正如pca.explained_variance_ratio_
的名称所示,这些不是特征值。他们是比例。如果我们采用(有偏见的,低估的)特征值,并将它们归一化为1,我们得到
s/sum(s)
array([ 0.03681869, 0.96318131])
此外,scipy的pca.transform
方法显然不应用缩放。恕我直言,当使用PCA时,将每个组件缩放以具有单位方差也是相当普遍的。这显然不适用于此输出。然后结果是(交换了两列,我没有费心去改变它)
s, e = numpy.linalg.eig(numpy.cov(data.transpose()))
o=numpy.argsort(s)[::-1]
(data-mean).dot(e[:,o]) / numpy.sqrt(s[o])
array([[-0.73068047, -0.79041795], [ 1.56870773, 0.64481466], [-0.87561043, 1.73495337], [-0.24198963, 0.58866414], [-1.47888824, -0.94561319], [-0.80567404, 0.79117236], [ 0.08746369, -1.57900372], [ 1.01008049, 0.20951358], [ 0.38657401, 0.08018421], [ 1.08001688, -0.73426743]])
(正如你所看到的,PCA只是numpy
中的三行,所以你不需要这个函数。)
为什么我认为这是正确的结果?因为结果数据集具有协方差矩阵(除了舍入误差) identity 矩阵的属性。
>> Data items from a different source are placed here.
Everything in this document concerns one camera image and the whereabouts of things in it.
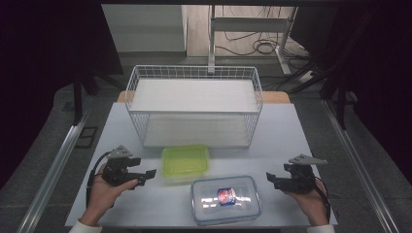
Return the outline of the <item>white power strip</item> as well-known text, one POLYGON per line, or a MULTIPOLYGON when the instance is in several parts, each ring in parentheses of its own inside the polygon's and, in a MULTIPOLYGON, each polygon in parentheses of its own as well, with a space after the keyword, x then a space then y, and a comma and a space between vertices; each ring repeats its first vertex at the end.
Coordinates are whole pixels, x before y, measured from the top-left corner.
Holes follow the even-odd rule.
POLYGON ((314 71, 306 72, 302 77, 297 79, 298 84, 306 83, 316 76, 314 71))

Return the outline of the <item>white metal desk frame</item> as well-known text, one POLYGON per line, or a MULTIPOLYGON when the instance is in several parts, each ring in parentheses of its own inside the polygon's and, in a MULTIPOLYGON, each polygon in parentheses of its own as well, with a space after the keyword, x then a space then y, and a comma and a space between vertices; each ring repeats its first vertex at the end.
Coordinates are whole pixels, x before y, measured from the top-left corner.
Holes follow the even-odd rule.
POLYGON ((285 51, 286 43, 290 36, 293 20, 297 7, 291 7, 287 17, 217 17, 216 6, 209 6, 209 48, 208 65, 215 65, 216 32, 250 32, 250 33, 277 33, 281 34, 281 40, 275 46, 275 53, 283 74, 289 76, 292 72, 287 63, 285 51))

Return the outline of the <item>person's right hand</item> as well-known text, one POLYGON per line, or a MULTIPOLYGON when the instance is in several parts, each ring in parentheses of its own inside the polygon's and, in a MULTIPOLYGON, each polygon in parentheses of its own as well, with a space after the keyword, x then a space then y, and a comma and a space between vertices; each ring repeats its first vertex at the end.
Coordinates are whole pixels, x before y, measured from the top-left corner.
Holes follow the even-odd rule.
POLYGON ((312 226, 328 224, 326 206, 321 195, 316 190, 312 190, 307 194, 287 192, 287 195, 297 202, 299 208, 308 217, 308 221, 312 226))

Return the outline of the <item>wooden table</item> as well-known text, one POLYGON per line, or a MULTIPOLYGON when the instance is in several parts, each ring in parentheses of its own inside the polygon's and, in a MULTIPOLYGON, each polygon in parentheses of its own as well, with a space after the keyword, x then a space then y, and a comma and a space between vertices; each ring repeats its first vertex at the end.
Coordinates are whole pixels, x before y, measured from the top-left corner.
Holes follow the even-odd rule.
MULTIPOLYGON (((117 102, 124 103, 125 91, 122 91, 118 97, 117 102)), ((264 91, 263 103, 265 104, 290 104, 289 95, 284 91, 264 91)))

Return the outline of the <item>black floor socket frame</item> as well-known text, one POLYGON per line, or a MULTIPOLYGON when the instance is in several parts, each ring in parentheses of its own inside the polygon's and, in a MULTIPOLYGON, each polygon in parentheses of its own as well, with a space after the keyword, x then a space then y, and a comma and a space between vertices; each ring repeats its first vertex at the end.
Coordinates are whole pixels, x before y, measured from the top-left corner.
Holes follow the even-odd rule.
POLYGON ((76 142, 76 149, 90 149, 97 134, 97 126, 84 127, 76 142))

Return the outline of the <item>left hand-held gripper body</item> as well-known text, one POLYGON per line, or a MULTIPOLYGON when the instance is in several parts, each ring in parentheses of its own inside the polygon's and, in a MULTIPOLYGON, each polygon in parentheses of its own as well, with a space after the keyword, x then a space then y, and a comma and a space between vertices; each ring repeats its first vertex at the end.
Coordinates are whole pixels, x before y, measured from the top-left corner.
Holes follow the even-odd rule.
POLYGON ((107 163, 102 178, 108 184, 119 186, 138 178, 136 174, 128 172, 128 159, 135 158, 124 146, 118 146, 107 155, 107 163))

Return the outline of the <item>dark curtain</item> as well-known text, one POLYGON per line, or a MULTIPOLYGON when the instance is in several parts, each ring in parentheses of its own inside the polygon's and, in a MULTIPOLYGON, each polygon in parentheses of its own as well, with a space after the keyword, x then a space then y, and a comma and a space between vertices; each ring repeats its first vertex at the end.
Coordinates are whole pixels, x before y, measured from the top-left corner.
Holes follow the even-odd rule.
MULTIPOLYGON (((362 14, 354 5, 300 7, 291 37, 327 69, 362 14)), ((412 183, 412 0, 378 0, 344 72, 355 112, 412 183)))
POLYGON ((0 188, 40 133, 63 86, 120 75, 103 0, 0 0, 0 188))

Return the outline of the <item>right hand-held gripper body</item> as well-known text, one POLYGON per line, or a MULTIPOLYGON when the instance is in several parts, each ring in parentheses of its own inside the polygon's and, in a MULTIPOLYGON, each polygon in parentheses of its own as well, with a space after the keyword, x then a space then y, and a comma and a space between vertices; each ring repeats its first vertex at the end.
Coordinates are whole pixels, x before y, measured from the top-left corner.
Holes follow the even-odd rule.
POLYGON ((326 165, 327 161, 302 153, 291 158, 289 164, 292 164, 293 168, 293 170, 289 172, 291 177, 283 180, 279 184, 280 189, 287 192, 307 194, 314 189, 316 183, 312 166, 326 165))

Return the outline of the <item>clear container with blue-rimmed lid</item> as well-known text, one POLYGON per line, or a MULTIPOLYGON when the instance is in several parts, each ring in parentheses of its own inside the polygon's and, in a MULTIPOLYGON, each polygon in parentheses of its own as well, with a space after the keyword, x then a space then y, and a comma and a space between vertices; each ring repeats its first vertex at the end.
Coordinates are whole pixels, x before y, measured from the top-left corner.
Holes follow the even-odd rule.
POLYGON ((250 176, 223 177, 195 181, 191 187, 193 219, 198 225, 217 225, 253 220, 261 215, 258 187, 250 176), (236 203, 221 206, 218 190, 232 187, 236 203))

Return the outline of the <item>black metal stand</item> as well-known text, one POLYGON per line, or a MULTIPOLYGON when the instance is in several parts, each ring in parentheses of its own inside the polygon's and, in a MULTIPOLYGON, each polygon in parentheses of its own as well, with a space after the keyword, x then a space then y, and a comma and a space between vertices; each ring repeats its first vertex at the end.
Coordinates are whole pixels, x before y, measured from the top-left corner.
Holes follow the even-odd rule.
POLYGON ((99 87, 94 79, 94 74, 91 71, 84 71, 76 73, 73 79, 73 93, 74 93, 74 122, 77 126, 83 117, 83 99, 82 88, 86 90, 87 95, 96 95, 99 87))
POLYGON ((330 76, 320 91, 322 99, 330 99, 333 94, 337 94, 335 100, 335 118, 342 130, 346 129, 345 107, 347 104, 354 104, 354 101, 347 101, 348 81, 345 75, 330 76))

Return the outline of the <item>small red blue packet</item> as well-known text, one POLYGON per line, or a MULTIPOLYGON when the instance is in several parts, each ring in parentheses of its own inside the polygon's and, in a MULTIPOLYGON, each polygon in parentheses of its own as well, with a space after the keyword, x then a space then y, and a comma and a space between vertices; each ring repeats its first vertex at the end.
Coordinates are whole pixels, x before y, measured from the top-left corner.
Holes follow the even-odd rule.
POLYGON ((236 193, 232 187, 220 188, 217 194, 221 206, 231 206, 236 203, 236 193))

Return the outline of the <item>person's left hand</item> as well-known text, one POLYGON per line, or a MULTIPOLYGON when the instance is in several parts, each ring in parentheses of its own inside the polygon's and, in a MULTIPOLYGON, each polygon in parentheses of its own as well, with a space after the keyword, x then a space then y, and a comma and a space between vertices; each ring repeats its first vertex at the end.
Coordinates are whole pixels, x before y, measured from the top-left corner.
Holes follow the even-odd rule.
POLYGON ((106 164, 103 164, 98 173, 93 177, 88 205, 79 219, 79 222, 86 226, 97 227, 99 219, 114 206, 117 198, 124 191, 135 187, 138 183, 137 180, 132 180, 119 186, 112 186, 102 179, 105 167, 106 164))

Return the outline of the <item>green lidded plastic container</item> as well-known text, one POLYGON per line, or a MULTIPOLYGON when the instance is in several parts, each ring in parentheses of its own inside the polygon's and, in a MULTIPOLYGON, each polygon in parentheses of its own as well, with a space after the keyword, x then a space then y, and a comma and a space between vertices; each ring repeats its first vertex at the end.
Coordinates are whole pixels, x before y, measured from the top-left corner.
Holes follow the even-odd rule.
POLYGON ((161 175, 165 184, 185 184, 209 172, 210 155, 205 145, 165 148, 162 153, 161 175))

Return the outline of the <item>white cabinet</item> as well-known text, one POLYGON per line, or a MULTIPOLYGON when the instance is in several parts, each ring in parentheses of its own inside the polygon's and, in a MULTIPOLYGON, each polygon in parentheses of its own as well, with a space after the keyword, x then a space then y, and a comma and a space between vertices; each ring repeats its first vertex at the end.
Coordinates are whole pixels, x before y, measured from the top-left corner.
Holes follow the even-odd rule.
POLYGON ((102 4, 118 52, 184 52, 188 15, 184 5, 102 4))

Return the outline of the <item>aluminium rail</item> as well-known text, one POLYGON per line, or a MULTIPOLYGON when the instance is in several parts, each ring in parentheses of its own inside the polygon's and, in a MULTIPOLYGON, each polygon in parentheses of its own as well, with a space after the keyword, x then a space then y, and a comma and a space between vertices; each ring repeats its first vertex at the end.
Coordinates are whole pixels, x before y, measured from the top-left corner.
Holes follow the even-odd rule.
POLYGON ((333 108, 333 103, 329 100, 322 100, 322 104, 326 109, 328 118, 339 138, 341 144, 346 151, 346 154, 351 161, 355 173, 357 174, 360 184, 365 192, 369 203, 372 206, 372 209, 375 212, 382 228, 386 233, 400 233, 399 228, 397 227, 392 213, 390 212, 385 199, 379 192, 375 183, 368 174, 364 164, 361 161, 360 155, 355 148, 352 140, 350 139, 347 131, 342 128, 337 120, 337 112, 333 108))
POLYGON ((91 107, 85 107, 84 114, 81 116, 77 125, 70 127, 57 155, 55 156, 49 171, 43 179, 31 205, 29 206, 24 218, 22 219, 16 233, 33 233, 46 206, 49 202, 55 186, 63 172, 69 156, 80 137, 86 120, 89 116, 91 107))
没有缩放,协方差矩阵是numpy.diag(s[o])
。但也有人可能会争辩说,通过应用缩放,我“丢失”了本来会保留的方差信息。
scipy
正在使用错误的(有偏见的)协方差。 numpy
是正确的。但通常情况下,这并不重要。在上述比率中,偏差抵消了。如果你有一个大数据集,使用天真1/n
和无偏1/(n-1)
之间的差异最终会变得无效。但是,差异在于实际上零CPU成本,所以你也可以使用无偏差方差估计。
答案 1 :(得分:1)
对(1)的简短回答是,当您将PCA应用于您的贬值数据时,您已将其旋转,并且新的向量空间表示具有不同协方差的新随机变量。 (2)的答案是,如果你想要非标准化的特征值,只需要特征性地分解数据的协方差矩阵。
更多信息:
使用scipy计算特征值:http://docs.scipy.org/doc/numpy/reference/generated/numpy.linalg.eigvals.html
您可以改为计算数据矩阵的SVD(非协方差)并查看奇异值: http://docs.scipy.org/doc/numpy/reference/generated/numpy.linalg.svd.html
显然,scikit-learn有不同的SVD风格,你可能想尝试。